Mir-199 microRNA precursor
The miR-199 microRNA precursor is a short non-coding RNA
gene involved in gene regulation.
miR-199 genes have now been predicted or experimentally confirmed in mouse, human and a further 21 other species. microRNAs are transcribed as ~70 nucleotide precursors and subsequently processed by the Dicer enzyme to give a ~22 nucleotide product. The mature products are thought to have regulatory roles through complementarity to mRNA.

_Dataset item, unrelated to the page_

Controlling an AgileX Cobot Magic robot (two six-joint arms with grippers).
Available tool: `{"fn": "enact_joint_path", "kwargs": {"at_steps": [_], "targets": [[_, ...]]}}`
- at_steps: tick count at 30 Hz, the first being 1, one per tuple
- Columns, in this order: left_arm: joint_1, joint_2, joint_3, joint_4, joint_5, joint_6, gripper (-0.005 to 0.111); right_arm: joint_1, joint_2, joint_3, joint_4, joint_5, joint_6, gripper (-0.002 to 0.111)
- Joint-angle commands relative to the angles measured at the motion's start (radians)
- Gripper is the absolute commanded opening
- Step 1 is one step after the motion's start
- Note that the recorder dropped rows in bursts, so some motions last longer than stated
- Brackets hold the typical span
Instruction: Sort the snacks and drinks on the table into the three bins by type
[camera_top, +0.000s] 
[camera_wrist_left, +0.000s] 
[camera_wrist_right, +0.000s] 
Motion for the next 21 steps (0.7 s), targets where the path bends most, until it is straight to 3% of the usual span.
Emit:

Origin and evolution of miR-199
miR-199 has been shown to be a vertebrate specific miR family that emerge at the origin of the vertebrate lineage. Three paralogs of miR-199 can usually be found in non-teleost vertebrate species and 4 to 5 copies in the teleost species. All miR-199 genes are located on opposite strand of orthologous intron of Dynamin genes. Within Dynamin3 gene, miR-199 is associated with miR-214 and both miRs are transcribed together as a common primary transcript, demonstrated in mouse, human and zebrafish.Targets and expression of miR-199
miR-199 has been shown to be implicated in a wide variety of cellular and developmental mechanisms such as various cancer development and progression, cardiomyocytes protection or skeletal formation.Using microarray and immunoblotting analyses it has been shown that miR-199a* targets the Met proto-oncogene.
MicroRNA hsa-miR-199a is a regulator of IκB kinase-β expression.
Using TaqMan real-time quantitative PCR array methods, miRNA expression has been profiled. miR-199a, one of the most significantly overexpressed in invasive squamous cell carcinomas, was evaluated by transfecting cervical cancer cells with anti-miR-199a oligonucleotides and the cell viability assessed.
mirR-199a*, mir199a and mirR-199b were significantly overexpressed in ISCCs.